Directions >>
Every line below should be given again without alteration.

Provided material >>

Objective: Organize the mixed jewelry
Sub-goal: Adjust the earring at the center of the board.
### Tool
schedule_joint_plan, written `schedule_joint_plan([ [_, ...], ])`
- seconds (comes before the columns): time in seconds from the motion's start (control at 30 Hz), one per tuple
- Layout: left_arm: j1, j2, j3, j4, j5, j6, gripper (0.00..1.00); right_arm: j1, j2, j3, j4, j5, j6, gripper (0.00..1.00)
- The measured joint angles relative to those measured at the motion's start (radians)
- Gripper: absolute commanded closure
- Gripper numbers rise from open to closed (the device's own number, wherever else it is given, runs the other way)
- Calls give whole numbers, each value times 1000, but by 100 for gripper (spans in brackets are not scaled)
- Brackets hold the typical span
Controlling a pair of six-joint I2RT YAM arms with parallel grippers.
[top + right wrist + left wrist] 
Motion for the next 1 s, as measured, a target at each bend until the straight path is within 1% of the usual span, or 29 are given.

Written reply >>
Objective: Organize the mixed jewelry
Sub-goal: Adjust the earring at the center of the board.
### Tool
schedule_joint_plan, written `schedule_joint_plan([ [_, ...], ])`
- seconds (comes before the columns): time in seconds from the motion's start (control at 30 Hz), one per tuple
- Layout: left_arm: j1, j2, j3, j4, j5, j6, gripper (0.00..1.00); right_arm: j1, j2, j3, j4, j5, j6, gripper (0.00..1.00)
- The measured joint angles relative to those measured at the motion's start (radians)
- Gripper: absolute commanded closure
- Gripper numbers rise from open to closed (the device's own number, wherever else it is given, runs the other way)
- Calls give whole numbers, each value times 1000, but by 100 for gripper (spans in brackets are not scaled)
- Brackets hold the typical span
Controlling a pair of six-joint I2RT YAM arms with parallel grippers.
[top + right wrist + left wrist] 
Motion for the next 1 s, as measured, a target at each bend until the straight path is within 1% of the usual span, or 29 are given.

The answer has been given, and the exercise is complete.